I remember this series for Azhar's debut. Scoring 3 centuries in as much matches, the headline in Indian Express read "Azhar, Cricket's new wonder boy".

Posted by   on (November 21, 2012, 16:35 GMT)

Too often when you see Broad, Anderson or KP get hot under their collar and brandish their ego, you yearn for guys like Foster and Fowler Perennially on the selectorial guillotine yet unfailingly modest, patient and never devoid of purpose. Not ignoring the talent of the present bunch but we Indians tend to always appreciate a bit of modesty - a reason why Dravid or Pujara find a shade more favor than Ganguly or Kohli (perhaps unfairly so). Times have changed, outward show of confidence comes as a package with IPL moneybags and endorsement deals... but these recounts bring a smile and remind you why the game is so beautiful!

Posted by   on (November 21, 2012, 13:32 GMT)

Fowler and Foster were two prime examples of talented cricketers who suffered from the in-and-out selectorial policies of the TCCB in the 1980s. Gooch-Fowler could have been a good opening combination from 1985 onwards and...if only for central contracts back then...Foster could have been a world class bowler if he wasn't crocked through overplaying or dropped for a couple of mediocre matches.

Posted by   on (November 21, 2012, 13:27 GMT)

@O-bomb. At the time, it was thought that the typically slow Indian pitches discouraged the development of home-grown quicks - Kapil Dev being the exception (and what an exception!) - and that if India were to succeed internationally, they had to provide pitches that encouraged youngsters to turn to seam bowling.

Posted by o-bomb on (November 21, 2012, 12:14 GMT)

Interesting to see it was England's pace bowlers that did the damage in this test. Edmonds and Pocock only got 3 wickets between them.

Posted by   on (November 21, 2012, 10:53 GMT)

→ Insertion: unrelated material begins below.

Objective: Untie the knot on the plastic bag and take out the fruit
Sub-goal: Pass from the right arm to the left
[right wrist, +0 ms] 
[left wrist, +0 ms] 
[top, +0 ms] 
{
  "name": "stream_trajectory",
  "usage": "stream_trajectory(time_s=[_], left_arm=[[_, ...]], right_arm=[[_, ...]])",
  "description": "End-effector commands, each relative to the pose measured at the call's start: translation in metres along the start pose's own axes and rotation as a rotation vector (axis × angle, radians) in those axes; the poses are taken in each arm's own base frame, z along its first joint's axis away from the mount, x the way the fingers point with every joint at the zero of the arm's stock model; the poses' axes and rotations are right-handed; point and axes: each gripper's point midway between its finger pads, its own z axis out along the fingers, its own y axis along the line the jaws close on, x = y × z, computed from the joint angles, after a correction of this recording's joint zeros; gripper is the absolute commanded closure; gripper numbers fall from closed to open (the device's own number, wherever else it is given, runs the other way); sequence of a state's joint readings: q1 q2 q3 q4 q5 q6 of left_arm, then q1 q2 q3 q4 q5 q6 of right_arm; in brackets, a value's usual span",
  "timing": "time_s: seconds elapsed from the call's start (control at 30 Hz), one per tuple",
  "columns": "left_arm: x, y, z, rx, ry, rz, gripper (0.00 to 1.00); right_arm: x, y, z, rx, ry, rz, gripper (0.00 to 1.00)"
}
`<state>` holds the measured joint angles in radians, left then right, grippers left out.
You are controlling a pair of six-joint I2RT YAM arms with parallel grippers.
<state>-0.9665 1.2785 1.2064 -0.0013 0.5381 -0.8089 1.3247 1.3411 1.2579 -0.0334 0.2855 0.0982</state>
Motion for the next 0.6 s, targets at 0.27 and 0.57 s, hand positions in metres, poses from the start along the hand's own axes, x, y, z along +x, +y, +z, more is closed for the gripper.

Twin double-centurions, a bowler with eleven wickets in the match and Foster said "we did not have star performers"? That's modesty for you... Lovely rewind, thank you Mr Gollapudi!

Posted by   on (November 21, 2012, 10:45 GMT)

Superb story. I was too young to remember this tour but I have read about it in Gower's autobiography. The tours in those days seem to be so much fun, with off field stories, parties etc. Now international tours are so dull, and have little context, with just 1 fc game before the tour. And they had Pongal too, so sweet to hear that term. And nice to see Tamil Nadu produces so many players for the national side. I wish Fowler was given more of a chance too. Also Gooch never made 150 in Madras, if we are talking about Test Matches.